Source data: Begin
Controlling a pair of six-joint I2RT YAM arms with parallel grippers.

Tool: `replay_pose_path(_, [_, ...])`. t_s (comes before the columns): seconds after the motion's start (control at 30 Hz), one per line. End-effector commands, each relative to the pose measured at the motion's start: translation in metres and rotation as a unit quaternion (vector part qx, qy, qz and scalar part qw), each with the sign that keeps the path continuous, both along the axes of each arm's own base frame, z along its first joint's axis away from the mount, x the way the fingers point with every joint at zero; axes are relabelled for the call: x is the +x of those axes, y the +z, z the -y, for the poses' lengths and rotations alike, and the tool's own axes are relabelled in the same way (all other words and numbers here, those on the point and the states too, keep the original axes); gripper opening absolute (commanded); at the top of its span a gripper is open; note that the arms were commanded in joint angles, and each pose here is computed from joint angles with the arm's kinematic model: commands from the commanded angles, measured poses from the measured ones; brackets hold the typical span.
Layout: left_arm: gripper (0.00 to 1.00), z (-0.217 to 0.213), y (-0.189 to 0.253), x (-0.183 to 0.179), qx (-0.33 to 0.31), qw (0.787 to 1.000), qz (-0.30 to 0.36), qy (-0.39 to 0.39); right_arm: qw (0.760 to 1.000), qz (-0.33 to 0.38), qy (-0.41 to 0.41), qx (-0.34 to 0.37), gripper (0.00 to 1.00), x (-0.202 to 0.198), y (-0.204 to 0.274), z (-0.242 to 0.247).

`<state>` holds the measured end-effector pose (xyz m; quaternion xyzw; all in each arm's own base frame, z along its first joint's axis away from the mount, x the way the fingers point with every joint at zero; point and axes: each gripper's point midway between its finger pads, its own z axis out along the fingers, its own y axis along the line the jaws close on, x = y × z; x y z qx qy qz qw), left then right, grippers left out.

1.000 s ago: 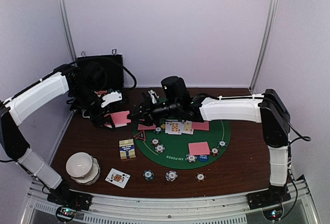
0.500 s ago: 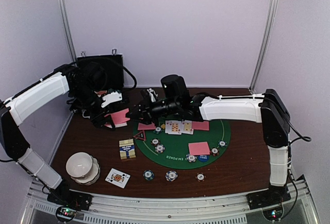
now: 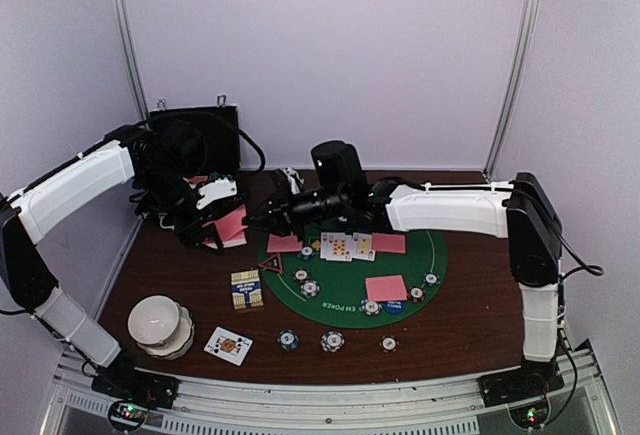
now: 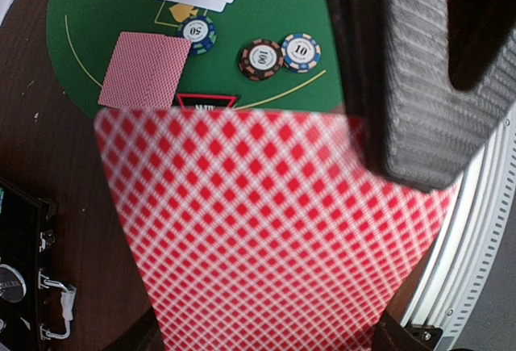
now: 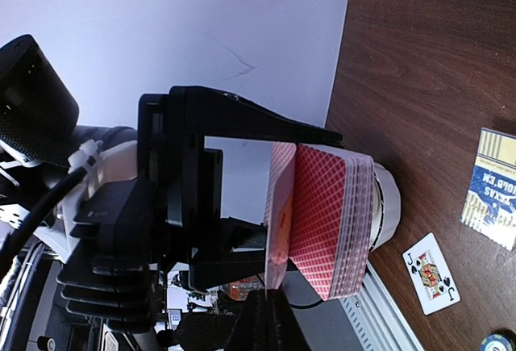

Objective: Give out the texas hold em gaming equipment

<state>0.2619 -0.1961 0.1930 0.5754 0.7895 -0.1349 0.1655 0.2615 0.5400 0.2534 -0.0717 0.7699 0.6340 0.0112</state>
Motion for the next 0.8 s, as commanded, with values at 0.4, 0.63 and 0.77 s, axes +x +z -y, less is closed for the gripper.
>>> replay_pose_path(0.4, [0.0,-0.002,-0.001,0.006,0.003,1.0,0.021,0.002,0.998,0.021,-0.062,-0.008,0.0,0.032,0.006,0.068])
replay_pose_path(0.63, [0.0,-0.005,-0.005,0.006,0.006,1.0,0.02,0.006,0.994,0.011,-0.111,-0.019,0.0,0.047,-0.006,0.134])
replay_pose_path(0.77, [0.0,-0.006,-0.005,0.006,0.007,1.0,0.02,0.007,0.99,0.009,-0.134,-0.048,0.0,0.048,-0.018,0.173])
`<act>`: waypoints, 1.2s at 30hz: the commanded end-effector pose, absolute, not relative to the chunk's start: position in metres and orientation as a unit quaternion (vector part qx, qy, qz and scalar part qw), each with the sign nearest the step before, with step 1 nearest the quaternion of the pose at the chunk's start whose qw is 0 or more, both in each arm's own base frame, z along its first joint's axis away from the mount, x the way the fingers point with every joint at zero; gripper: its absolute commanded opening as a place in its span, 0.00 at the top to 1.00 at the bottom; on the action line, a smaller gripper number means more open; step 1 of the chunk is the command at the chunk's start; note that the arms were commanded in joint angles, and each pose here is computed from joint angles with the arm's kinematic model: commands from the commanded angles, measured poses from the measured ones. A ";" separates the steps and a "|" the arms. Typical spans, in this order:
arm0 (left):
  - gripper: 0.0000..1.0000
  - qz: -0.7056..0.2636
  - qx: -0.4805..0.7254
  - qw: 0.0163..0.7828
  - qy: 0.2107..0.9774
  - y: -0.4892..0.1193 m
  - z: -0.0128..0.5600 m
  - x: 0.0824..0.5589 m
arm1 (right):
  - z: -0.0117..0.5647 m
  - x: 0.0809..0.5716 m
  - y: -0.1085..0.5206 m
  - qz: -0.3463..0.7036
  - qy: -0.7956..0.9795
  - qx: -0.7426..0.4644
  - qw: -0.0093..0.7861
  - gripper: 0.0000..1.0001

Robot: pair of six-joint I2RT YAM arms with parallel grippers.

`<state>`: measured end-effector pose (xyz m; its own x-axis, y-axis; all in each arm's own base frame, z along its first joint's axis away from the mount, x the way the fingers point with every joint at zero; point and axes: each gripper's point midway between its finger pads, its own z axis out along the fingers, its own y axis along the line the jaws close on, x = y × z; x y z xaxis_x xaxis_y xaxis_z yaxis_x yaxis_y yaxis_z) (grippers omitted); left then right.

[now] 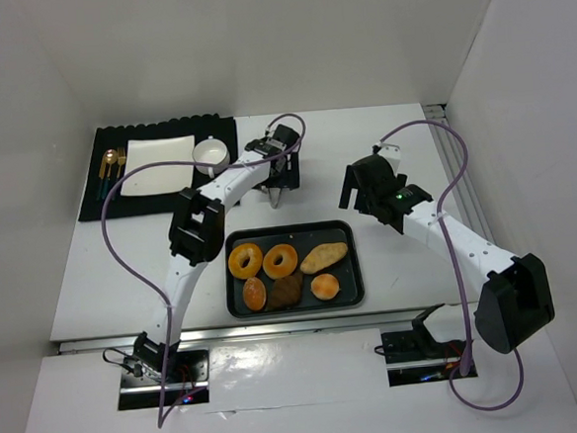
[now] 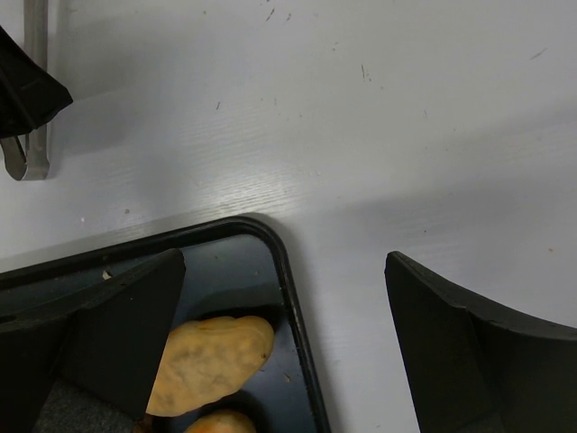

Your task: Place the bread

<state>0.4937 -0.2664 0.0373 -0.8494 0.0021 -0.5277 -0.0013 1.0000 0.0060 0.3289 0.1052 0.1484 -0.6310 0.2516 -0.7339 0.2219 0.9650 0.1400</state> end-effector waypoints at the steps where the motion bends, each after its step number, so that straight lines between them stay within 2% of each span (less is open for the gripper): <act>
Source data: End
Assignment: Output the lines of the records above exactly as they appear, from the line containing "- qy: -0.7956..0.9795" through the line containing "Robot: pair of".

Your response:
  - qy: -0.7956..0.9795
  - qx: -0.7426..0.4644
  - qw: -0.0093..0.7861
  - gripper: 0.0000..1.0001

Robot: pair of six-joint I2RT YAM arms with parallel grippers.

This answer requires nothing further.